Search code examples
tensorflowtensorflow-gradient

How do I calculate subgradients in TensorFlow?


Does the automatic differentiation procedure in TensorFlow compute subgradient whenever needed? If there are many subgradients then which one will be chosen as output?

I am trying to implement the paper in the link https://www.aclweb.org/anthology/P13-1045 which uses recursive neural networks to perform efficient language parsing. The objective function uses hinge loss function to pick the optimal output vectors, which makes the function not differentiable. I used TensorFlow (v1.12) in eager mode to program the model and used the automatic differentiation to compute the gradients. After every batch, I could see the gradient values changing and the accuracy is slightly improved. After a while, it decreases and this process continues. The model does not converge at all for all the hyper-parameter configurations.

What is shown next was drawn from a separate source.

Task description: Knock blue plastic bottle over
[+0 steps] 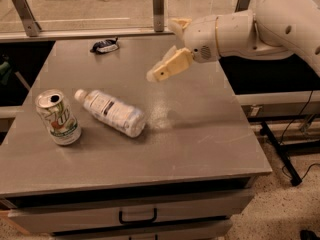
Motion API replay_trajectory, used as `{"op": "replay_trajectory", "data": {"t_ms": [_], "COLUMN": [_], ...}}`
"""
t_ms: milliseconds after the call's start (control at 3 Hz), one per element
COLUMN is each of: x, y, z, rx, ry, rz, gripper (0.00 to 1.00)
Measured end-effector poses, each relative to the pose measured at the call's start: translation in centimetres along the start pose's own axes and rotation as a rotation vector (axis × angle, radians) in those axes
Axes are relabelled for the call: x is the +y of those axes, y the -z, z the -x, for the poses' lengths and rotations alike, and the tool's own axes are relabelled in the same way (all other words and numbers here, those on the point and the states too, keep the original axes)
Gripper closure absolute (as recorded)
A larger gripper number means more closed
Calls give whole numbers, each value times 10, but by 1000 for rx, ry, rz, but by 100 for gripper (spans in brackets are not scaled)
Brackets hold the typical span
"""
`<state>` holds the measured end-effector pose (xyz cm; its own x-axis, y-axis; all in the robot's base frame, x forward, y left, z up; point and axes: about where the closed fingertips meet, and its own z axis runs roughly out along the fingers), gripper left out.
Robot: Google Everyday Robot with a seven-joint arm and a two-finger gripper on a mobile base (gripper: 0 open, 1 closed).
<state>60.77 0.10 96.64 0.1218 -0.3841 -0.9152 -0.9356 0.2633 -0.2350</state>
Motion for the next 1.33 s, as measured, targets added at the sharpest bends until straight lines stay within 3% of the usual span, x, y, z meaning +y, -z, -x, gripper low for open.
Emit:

Mini batch size : 256, 512, 1024; Regularization parameters - 0.1, 0.01, 0.001; Learning rate - 0.1, 0.01, 0.001; Optimization function - gradient descent, adagrad, adam;

In the paper, they have described how to find subgradient for the optimum function in a very abstract manner, which I have not understood yet. I was of the opinion at the beginning that automatic gradient computation calculates the subgradient. But at this moment, I am starting to doubt so because that seems to be the only variable missing.


Solution

  • Unfortunately, Tensorflow does not computes subgradients, only gradients. As explained here How does tensorflow handle non differentiable nodes during gradient calculation? . To summarize, when computing a partial derivative, if there is a problem of differentiability, Tensorflow simply puts this derivative to be zero.

    As for you having trouble training your model, there are no general rules saying how to tune the hyperparameters, thus, I would suggest to do a grid search on the learning rates (on a few epochs) to find a good initial learning rate which provide good results for one of the optimization algorithms. Usually, ADAM or SGD with momentum provide satisfying results when choosing a right initial learning rate.